Process Development of a PI3Kδ Inhibitor: A Novel and Practical [1,2]-Boc Migration on Purine Rings

This study describes the process development for the synthesis of a phosphoinositide 3-kinase (PI3K) δ selective inhibitor 1. The most important challenge was to establish the optimal method for introducing the carbonyl group at the 8-position, which posed the greatest difficulties in the medicinal chemistry (Med-Chem) method, and to determine the most suitable timing for this step in the manufacturing process. To address the challenges encountered with the Med-Chem method, three alternative synthetic routes were explored, focusing especially on functionalization of the 8-position, a key transformation in the process. During this route exploration, we developed a novel, practical, and high-yield [1,2]-Boc migration reaction. In the final selected route, after introducing the morpholine group at the 6-position, the 9-position was protected by Boc.
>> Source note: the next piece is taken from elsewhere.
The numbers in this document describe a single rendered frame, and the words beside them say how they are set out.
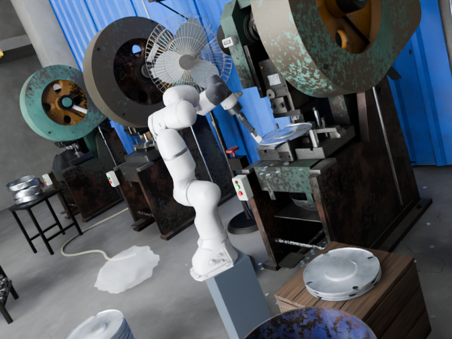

Subsequently, employing lithium bis(trimethylsilyl)amide (LHMDS) facilitated our [1,2]-Boc migration reaction, which successfully produced the desired t-butyl ester at the 8-position in high yield. Subsequent steps involved Suzuki coupling to introduce the pyrazole part, hydrolysis of the t-butyl ester, amidation, and final recrystallization, ultimately yielding PI3Kδ inhibitor 1 with excellent yield. Over 7 steps, including the final recrystallization, the overall yield of 69% was achieved, representing a significant improvement over the Med-Chem approach.